START Excerpted records
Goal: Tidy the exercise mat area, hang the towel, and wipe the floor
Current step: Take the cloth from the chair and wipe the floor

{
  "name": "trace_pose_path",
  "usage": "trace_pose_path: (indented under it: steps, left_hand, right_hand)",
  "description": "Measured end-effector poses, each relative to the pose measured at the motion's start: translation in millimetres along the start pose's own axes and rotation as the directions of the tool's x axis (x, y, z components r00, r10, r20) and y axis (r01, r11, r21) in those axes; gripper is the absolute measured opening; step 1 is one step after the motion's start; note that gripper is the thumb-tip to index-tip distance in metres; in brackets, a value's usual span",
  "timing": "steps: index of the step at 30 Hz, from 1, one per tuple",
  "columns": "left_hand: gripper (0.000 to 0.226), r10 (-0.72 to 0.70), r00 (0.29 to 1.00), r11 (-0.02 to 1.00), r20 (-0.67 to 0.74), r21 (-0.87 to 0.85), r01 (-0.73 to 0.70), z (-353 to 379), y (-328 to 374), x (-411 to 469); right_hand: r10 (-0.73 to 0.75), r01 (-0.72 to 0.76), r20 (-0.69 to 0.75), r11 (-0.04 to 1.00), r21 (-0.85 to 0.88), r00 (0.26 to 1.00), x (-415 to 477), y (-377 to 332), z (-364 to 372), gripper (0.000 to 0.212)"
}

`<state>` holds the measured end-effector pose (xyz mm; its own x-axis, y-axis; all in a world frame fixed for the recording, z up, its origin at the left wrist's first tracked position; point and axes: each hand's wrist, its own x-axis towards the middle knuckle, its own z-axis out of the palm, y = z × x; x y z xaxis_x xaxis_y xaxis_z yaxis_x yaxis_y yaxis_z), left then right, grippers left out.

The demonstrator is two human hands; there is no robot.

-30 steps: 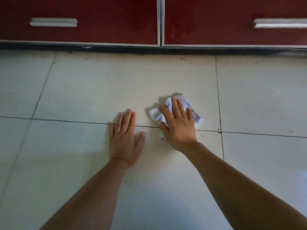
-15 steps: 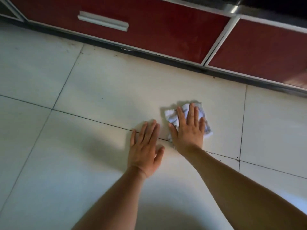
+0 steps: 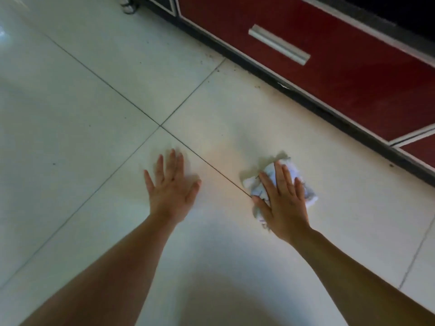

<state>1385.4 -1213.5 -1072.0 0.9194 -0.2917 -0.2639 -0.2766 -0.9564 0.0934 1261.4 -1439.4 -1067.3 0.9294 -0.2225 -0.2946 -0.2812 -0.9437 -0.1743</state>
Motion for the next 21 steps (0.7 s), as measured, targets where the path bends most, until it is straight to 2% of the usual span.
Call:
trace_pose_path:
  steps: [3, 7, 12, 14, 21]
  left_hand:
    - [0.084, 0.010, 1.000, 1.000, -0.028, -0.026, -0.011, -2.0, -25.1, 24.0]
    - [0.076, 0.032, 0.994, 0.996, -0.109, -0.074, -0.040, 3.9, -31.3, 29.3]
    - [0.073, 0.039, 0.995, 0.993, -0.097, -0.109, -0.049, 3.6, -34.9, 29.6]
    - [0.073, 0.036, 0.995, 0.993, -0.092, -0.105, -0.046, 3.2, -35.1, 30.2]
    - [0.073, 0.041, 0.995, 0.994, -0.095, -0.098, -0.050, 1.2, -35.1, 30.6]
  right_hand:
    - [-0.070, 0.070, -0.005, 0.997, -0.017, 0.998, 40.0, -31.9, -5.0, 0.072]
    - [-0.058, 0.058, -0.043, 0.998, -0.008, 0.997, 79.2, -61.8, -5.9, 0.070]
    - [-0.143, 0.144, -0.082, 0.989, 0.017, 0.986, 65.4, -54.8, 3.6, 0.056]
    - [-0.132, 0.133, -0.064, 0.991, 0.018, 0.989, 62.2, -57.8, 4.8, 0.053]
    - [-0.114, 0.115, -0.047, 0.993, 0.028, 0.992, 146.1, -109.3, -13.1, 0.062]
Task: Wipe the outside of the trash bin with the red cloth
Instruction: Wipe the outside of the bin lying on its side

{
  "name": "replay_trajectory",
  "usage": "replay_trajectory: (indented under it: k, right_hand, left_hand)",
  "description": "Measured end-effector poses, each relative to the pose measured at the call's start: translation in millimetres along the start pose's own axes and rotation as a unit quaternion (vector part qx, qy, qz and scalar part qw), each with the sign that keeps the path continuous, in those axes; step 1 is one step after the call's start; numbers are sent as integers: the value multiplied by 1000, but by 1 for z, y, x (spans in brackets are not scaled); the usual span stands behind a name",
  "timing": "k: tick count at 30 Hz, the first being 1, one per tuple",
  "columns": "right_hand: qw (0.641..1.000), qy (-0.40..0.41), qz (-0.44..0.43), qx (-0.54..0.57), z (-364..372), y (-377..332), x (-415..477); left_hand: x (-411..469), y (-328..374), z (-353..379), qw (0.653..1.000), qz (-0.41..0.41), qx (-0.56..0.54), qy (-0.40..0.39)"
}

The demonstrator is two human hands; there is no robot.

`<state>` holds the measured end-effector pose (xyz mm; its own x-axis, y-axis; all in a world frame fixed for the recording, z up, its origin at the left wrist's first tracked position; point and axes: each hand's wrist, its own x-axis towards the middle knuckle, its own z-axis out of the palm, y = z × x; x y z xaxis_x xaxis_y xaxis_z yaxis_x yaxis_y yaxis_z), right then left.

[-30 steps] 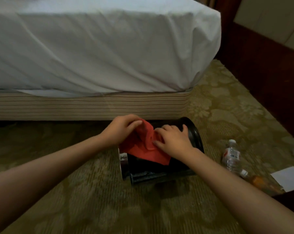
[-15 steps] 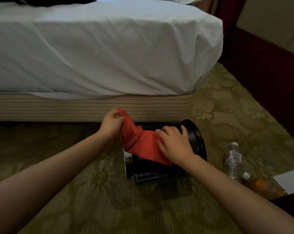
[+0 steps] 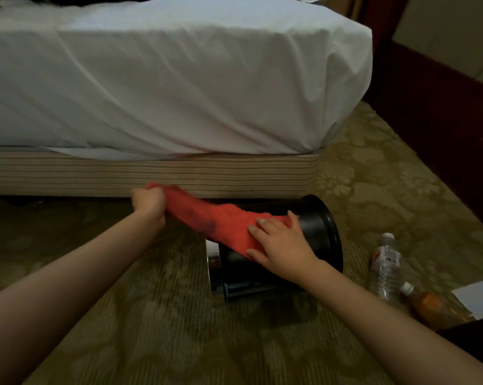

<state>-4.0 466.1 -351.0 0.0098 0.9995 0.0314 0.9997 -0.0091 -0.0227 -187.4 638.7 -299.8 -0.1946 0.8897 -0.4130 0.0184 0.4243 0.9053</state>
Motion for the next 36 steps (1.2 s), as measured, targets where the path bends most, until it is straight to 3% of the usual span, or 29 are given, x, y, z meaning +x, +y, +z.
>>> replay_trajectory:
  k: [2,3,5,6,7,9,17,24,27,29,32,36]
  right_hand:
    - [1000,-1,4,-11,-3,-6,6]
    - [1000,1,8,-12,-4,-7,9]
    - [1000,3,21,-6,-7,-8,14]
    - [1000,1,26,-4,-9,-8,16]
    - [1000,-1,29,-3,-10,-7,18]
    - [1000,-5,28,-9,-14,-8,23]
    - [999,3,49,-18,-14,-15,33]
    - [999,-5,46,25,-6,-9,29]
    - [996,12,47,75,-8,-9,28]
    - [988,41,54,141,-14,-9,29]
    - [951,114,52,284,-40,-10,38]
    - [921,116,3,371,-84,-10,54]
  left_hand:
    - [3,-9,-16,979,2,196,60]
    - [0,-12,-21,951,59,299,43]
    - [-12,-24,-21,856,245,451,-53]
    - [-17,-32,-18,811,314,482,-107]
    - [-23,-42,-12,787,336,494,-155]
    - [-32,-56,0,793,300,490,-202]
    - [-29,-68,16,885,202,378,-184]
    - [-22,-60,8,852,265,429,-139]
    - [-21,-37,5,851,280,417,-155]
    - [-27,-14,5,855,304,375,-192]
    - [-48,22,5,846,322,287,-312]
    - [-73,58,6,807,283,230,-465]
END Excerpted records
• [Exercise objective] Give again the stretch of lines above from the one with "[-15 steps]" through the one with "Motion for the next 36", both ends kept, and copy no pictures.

• [Response area]
[-15 steps] 
[+0 steps] 

<state>-4.0 466.1 -351.0 0.0098 0.9995 0.0314 0.9997 -0.0091 -0.0227 -187.4 638.7 -299.8 -0.1946 0.8897 -0.4130 0.0184 0.4243 0.9053</state>
Motion for the next 36 steps (1.2 s), as measured, targets where the path bends most, until it is straight to 3% of the usual span, or 29 are given, x, y, z meaning +x, +y, +z.

The full output has been given.